100 kHz control - highest precision
- Active resonance suppression
- Highest control stiffness
- Best control quality - minimum errors
Triamec servo drives are four to ten times faster than conventional drives with a control cycle of 100 kHz. This reduces control deviations to one tenth and actively dampens vibrations. The advantages are highest precision and robustness.
The superiority of Triamec Servo-Drive technology is based on two pillars, which are explained in the following sections: minimum dead time or fast control cycle and perfect sensor signals.
Minimization of dead time
Triamec uses the most effective of all control engineering approaches:
- Consistent minimization of the dead time and maximization of the control cycle.
This results in maximum reaction speed: The aim of every control system is to suppress path or position deviations as quickly as possible while at the same time ensuring optimum guidance behavior.
In a conference presentation at the SPS-Drives trade fair in Nuremberg, Nov. 2005, Dr.
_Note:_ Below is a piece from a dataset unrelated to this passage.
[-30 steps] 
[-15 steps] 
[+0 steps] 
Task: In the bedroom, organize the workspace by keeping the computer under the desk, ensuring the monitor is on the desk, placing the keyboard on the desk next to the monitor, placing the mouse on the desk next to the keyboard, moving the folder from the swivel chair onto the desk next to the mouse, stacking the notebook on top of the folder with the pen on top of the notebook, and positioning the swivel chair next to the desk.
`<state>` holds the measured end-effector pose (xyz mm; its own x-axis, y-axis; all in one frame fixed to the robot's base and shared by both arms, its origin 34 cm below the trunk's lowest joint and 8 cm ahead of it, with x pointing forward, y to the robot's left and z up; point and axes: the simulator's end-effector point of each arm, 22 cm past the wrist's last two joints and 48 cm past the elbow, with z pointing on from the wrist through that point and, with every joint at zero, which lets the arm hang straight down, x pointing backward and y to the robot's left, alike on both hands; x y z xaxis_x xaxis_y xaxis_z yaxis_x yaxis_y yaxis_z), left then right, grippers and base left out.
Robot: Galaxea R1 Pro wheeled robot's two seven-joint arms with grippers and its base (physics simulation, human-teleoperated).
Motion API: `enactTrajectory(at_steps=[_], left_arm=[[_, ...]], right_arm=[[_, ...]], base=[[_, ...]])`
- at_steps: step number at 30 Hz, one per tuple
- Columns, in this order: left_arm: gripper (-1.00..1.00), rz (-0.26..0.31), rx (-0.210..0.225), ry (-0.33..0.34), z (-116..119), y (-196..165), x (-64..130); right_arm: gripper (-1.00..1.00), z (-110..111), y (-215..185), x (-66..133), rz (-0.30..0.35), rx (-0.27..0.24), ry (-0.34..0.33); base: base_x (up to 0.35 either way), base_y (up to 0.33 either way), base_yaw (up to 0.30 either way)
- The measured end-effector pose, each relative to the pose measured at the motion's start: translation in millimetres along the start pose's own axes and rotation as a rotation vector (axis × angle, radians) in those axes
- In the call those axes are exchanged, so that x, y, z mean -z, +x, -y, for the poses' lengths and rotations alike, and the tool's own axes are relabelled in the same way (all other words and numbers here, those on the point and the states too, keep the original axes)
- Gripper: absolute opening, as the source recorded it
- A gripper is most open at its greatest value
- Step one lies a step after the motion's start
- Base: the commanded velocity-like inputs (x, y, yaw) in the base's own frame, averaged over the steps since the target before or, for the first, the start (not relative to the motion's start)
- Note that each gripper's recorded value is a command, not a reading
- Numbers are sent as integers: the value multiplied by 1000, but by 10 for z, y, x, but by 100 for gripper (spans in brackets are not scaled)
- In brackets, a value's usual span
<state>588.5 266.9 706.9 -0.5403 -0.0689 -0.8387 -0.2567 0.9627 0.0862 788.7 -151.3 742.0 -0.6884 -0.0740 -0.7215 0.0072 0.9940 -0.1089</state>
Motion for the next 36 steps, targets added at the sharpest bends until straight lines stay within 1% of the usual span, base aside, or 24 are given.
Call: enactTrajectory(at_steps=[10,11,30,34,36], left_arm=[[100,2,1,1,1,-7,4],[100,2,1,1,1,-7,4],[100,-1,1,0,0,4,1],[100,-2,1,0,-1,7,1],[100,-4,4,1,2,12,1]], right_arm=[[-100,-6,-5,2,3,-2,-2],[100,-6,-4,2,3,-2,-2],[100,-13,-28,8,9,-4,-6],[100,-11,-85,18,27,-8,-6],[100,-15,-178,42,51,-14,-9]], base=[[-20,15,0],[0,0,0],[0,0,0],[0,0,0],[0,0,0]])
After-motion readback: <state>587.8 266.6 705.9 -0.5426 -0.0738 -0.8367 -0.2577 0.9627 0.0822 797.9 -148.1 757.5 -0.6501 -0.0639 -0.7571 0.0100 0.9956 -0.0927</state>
Kucera illustrated the very positive effects of minimal dead time in a control system. Read the details here. He showed that the reduction of dead time, i.e. the time from the acquisition of the measured variables to the output to the amplifier, brings concrete advantages: The reduction from 260μs to 25μs allowed to triple the mechanical bandwidth from 150 to 450Hz. This corresponds to a tenfold increase in stiffness.
With the high control sampling, resonances up to the kilo-Hertz range can be actively suppressed. This is very useful, because often resonances beyond the useful bandwidth also limit the dynamic range.
The control in Triamec Servo-Drives has five freely programmable universal second-order filter stages. All control parameters and states are stored in SI units in the Servo-Drive and can be displayed and analyzed in real time with up to 100kHz sampling rate in the TAM System Explorer.
Optimal scanning of the sensors
The digital controllers in servo drives depend on measured variables obtained by scanning the analog sensors and subsequent digitization. The well-known sampling theorem of Nyquist and Shannon prescribes that no frequency components above half the sampling frequency may be present in the sampled sensor signal. Otherwise errors, the so-called aliasing, occur, which have a negative effect on the control quality.
Triamec's servo drives meet this requirement by means of complex hardware and software filtering of the signals. The signals are first filtered with passive and active analog filters of higher order and then sampled at a high frequency ("over-sampling"). A second, digital filtering follows in the FPGA in order to spectrally process the input signals for the control.
The success of this technique is a very good, low-noise current and position measurement, which is second to none. In addition to the fast clock frequency, this is the basis for the excellent control quality that Triamec Servo Drives achieve.
Triamec Servo Drives can also be heard: The excellent signal processing leads to a whisper-quiet operation of the axes - audible quality!